A Few of My Favorite Haiku from the Anthology Haiku in English, The First Hundred Years (Norton, 2013)
I recently added Haiku in English, The First Hundred Years (Norton, 2013) to my library. The anthology includes over eight hundred haiku by more than two hundred poets from around the world. All of the poems were written in English, not translated from Japanese or another language. Here are just a few of my favorites in this collection, with some perhaps desultory thoughts on why I think I like them so much.
Christopher Patchel
night train
we are all in this
alone
A bit dark, existential for sure. It’s hard not to “mishear” the perennial human optimism of “We are all in this together.” My mind’s ear wants to “correct” that “wrong turn.” But that’s the poem’s truth-telling. And the idea of people on a night train is such a strong image. I think of Hopper paintings, Tooker paintings.

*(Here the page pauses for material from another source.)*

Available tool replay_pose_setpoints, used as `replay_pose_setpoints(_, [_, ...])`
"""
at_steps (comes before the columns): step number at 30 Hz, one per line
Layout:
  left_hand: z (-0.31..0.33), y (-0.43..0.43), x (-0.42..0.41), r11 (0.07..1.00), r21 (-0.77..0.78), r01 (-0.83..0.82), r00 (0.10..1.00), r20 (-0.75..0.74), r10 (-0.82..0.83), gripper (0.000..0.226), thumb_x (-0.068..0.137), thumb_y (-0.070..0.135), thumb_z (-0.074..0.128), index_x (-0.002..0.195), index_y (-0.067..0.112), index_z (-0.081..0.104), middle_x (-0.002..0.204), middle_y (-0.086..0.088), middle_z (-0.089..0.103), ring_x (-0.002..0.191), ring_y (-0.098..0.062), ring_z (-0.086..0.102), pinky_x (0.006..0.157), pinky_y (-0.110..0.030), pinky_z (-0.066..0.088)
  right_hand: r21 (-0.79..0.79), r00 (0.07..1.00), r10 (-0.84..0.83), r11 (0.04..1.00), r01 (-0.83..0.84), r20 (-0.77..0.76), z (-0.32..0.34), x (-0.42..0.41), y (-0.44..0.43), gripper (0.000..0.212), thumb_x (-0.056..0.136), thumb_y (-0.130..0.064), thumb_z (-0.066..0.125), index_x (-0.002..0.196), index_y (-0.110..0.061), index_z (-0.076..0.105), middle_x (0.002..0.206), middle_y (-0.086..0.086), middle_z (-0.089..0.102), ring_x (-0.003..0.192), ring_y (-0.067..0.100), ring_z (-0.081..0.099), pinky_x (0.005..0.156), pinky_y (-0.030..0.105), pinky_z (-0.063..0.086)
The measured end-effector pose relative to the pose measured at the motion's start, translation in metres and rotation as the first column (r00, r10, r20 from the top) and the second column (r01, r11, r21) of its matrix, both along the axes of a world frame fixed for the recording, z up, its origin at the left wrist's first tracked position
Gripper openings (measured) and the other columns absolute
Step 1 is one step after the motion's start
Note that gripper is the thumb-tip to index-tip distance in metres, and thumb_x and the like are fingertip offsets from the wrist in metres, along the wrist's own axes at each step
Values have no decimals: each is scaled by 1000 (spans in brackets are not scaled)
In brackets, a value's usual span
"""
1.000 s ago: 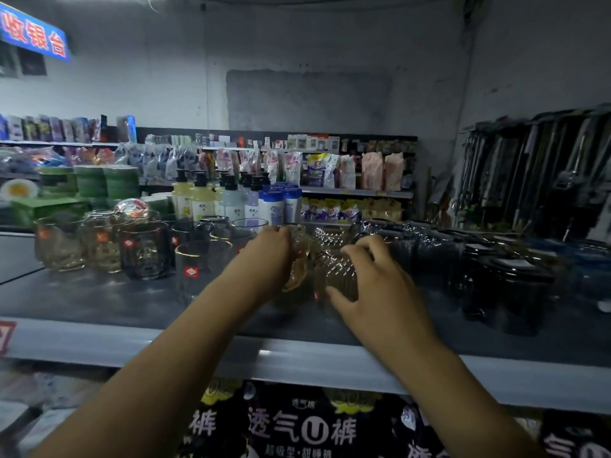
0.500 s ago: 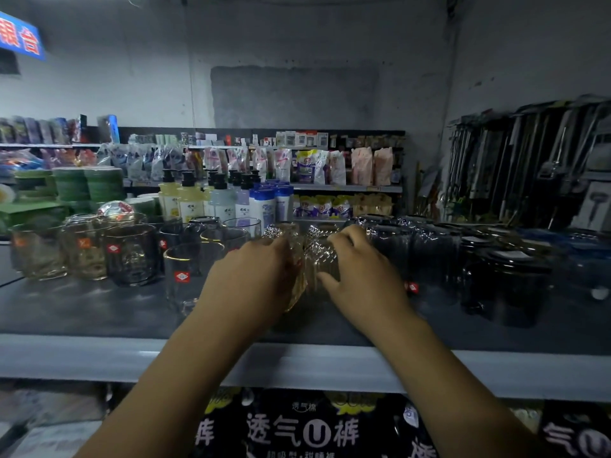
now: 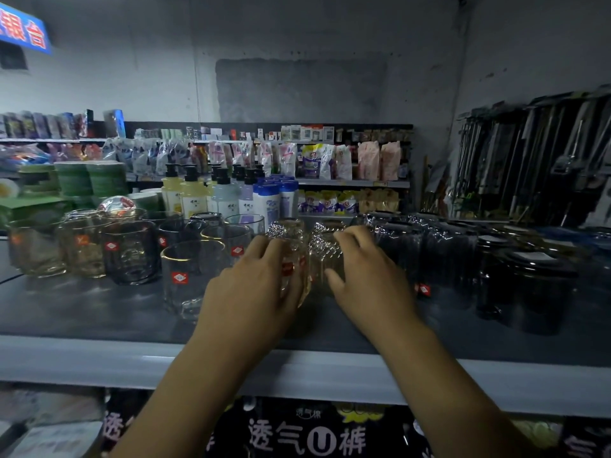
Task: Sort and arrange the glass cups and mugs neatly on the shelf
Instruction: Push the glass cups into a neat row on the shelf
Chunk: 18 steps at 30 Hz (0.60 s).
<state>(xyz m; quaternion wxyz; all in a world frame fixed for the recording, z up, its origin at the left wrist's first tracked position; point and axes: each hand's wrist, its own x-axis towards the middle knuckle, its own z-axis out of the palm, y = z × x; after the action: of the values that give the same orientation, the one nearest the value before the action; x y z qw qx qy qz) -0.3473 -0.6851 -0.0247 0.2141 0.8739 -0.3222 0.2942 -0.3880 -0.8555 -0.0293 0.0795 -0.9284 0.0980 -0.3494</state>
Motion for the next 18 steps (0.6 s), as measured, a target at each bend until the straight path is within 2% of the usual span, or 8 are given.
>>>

And while the people on the night train are nominally “together,” these are probably strangers with no connection beyond that ride.
Jeffrey Winke
blue dusk
turning sand dunes
into snow
Maybe this is what haiku does best: creating images, shading perceptions, evoking the phenomenal world without explaining it. It’s very much a minimalist landscape painting. I like the way sand dunes become snow, perhaps merely because of the change in the light, the way the white communicates to the eyes and the spirit. Or it might be actual snow. Even the vagueness is pretty.
Carolyn Hall
so suddenly winter
baby teeth at the bottom
of the button jar
The strange pathos of this image! It seems the sort of place saved baby teeth might end up, with some precious old buttons (perhaps handed down from a mother or grandmother) in a jar. Maybe it’s even a repurposed old baby food jar. There might be buttons made from actual bone alongside the bone of the teeth. It’s a jarring juxtaposition of “memory items.” I feel the poem as a tactile one; that is, I can sense the various textures of the smooth buttons in different materials and then the texture of the teeth. The metrics of this poem are so smooth too. That the teeth are at the bottom of the jar lets us know it’s likely that many years have passed since those children were actually children. And the speaker of the poem is probably up in years. These implied things add a pathos to this sudden find. Lastly, one wonders if humans are any more meaningful than other things in the larger scheme of the universe. Are our teeth no more meaningful than buttons?
Annie Bachini
day after day
bits of a chained bicycle
disappear
It’s just such a mortal image. I think of an old person suffering in a hospital bed, undergoing operations, removal of organs. The slow attrition of human existence in the later years.
Paul O. Williams
gone from the woods
the bird I knew
by song alone
This poem is an elegy for a rather well-known haikuist, Nick Virgilio. It’s a stiletto way to communicate the respect Williams had for the work of this deceased poet, whom I am assuming he never met in the flesh. It’s an elegant image, a bit haunting.
Jack Kerouac
Straining at the padlock,
the garage doors
At noon
I think I like the way it’s brought home here that the phenomenal world’s existence has nothing to do with our existence, really. Even the garage doors we lock are waiting to burst free. Everything that seems still is actually in motion, in process.
Max Verhart
out of the haze
the dog brings back
the wrong stick
The universe’s Jedi mind tricks are countless. This poem is obviously about much more than a dog fetching a stick. How often does a desire turn out to be a detour?
Philip Rowland
inside an envelope
inside an envelope:
funeral money
The strange ways we seek to protect things in the world. And the protection, we know, is a short term solution to an insoluble problem: the dissolution of all.
Robert Gilliland
jackknifed rig
a trooper waves us
into wildflowers
It make sense and it doesn’t. The police want the drivers to make way, to move their vehicles off the road. And here we are suddenly in wildflowers. The image is a dream image, but it’s an everyday occurrence in the real world. Haiku operate in those strange gaps where “everyday occurrences” take on metaphysical meanings.
There are so many others I loved in this collection. I highly recommend it. To tell the truth, I merely stopped randomly throughout the book just now and picked some poems that struck me. I missed so many that I loved the first and second time through this book. It’s the sort of book that rewards multiple readings.